### TASK TO CARRY OUT
Please state how many lines below include the word "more"; the reply should be the number only.
•••
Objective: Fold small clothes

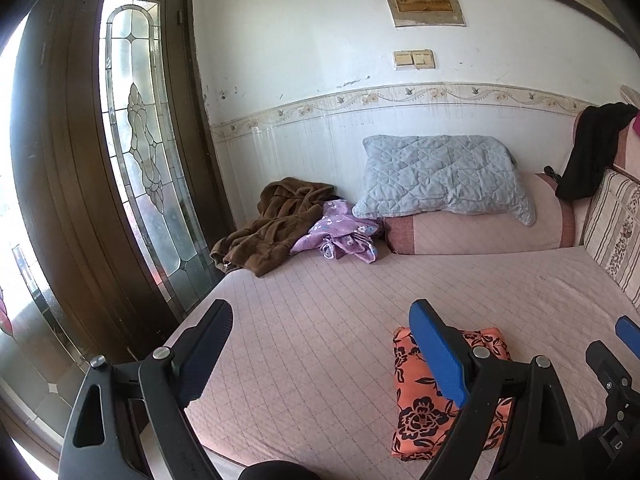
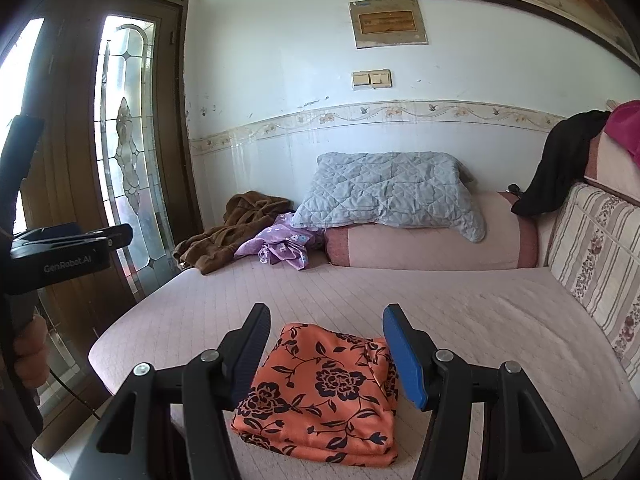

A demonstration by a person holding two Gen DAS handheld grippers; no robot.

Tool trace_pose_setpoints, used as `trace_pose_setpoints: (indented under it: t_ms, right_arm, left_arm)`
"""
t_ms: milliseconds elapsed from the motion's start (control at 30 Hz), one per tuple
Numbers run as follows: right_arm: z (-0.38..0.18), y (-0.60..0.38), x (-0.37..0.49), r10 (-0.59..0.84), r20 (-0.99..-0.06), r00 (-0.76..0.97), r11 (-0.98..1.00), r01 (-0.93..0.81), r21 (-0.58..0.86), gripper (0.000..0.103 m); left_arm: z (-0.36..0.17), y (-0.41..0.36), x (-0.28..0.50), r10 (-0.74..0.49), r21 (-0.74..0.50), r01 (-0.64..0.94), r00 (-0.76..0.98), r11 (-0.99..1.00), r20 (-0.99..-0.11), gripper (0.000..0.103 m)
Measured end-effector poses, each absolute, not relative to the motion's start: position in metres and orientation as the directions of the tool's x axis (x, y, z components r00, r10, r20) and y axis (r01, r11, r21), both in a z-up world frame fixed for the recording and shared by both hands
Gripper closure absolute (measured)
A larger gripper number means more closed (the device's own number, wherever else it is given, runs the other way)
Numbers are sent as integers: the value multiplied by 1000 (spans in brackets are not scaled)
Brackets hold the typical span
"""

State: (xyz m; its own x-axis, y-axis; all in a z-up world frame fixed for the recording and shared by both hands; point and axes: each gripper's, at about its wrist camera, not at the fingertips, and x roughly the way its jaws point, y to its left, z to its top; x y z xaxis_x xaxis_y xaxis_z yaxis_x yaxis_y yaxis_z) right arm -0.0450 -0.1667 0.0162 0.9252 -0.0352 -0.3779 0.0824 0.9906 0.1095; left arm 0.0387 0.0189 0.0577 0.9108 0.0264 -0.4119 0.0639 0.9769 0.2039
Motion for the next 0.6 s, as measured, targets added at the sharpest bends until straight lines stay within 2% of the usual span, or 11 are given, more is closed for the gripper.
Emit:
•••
### ANSWER TO THE EXERCISE
2